What the exercise asks:
Read through the entries below and return each line with the word "yellow".

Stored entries
↓↓↓

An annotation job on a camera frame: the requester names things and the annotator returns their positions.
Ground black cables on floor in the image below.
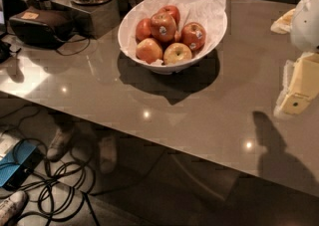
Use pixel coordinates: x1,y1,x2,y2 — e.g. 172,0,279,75
0,104,101,226

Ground yellow wrapped item on table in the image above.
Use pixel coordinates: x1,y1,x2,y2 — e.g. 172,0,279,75
270,9,295,34

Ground blue box on floor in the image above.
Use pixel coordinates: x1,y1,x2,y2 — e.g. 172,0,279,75
0,141,42,191

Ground red apple top back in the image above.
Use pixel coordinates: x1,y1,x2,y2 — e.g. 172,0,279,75
159,5,180,24

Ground red apple with sticker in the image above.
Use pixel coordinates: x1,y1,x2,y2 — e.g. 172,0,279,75
151,12,176,42
180,22,206,51

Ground black cable on table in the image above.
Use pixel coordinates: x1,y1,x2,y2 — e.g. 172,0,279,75
54,35,92,57

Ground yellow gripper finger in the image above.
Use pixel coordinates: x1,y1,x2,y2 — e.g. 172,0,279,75
273,52,319,119

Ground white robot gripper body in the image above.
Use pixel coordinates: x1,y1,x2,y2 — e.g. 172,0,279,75
290,0,319,53

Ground red apple left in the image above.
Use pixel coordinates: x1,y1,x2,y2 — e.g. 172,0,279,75
136,18,152,41

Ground white shoe bottom left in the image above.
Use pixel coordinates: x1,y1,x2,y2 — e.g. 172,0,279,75
0,191,28,226

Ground dark metal stand box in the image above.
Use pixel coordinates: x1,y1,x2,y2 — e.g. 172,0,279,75
52,0,121,39

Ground white shoe under table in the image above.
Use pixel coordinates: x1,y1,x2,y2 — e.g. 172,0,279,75
47,128,74,162

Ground yellow-red apple front left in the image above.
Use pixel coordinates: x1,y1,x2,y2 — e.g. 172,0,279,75
136,38,162,64

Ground black device with label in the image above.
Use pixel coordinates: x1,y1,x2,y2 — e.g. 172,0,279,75
9,7,74,49

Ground white bowl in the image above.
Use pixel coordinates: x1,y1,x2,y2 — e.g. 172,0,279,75
117,0,229,76

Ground red apple right with sticker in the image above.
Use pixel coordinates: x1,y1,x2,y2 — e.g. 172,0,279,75
180,22,206,51

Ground yellow apple front right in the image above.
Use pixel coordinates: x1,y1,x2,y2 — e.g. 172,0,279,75
163,43,192,65

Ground red apple centre with sticker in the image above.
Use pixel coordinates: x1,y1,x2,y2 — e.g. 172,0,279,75
151,12,176,42

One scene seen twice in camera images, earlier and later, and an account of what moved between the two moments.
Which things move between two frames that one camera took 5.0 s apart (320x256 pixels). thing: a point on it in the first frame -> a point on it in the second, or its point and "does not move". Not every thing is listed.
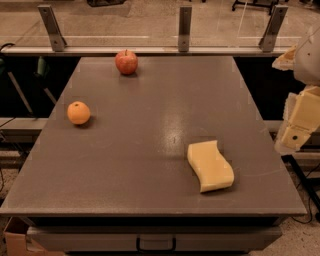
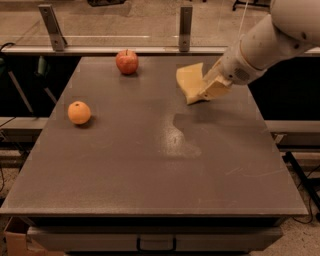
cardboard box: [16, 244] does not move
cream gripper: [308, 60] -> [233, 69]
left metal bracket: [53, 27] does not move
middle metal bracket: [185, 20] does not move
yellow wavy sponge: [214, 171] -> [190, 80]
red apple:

↑↑↑

Response to this task:
Ground yellow wrapped item on table in the image above.
Ground yellow gripper finger in the image above.
Ground yellow-red apple front left in the image above.
Ground yellow apple front right in the image above.
yellow wavy sponge: [214, 171] -> [190, 80]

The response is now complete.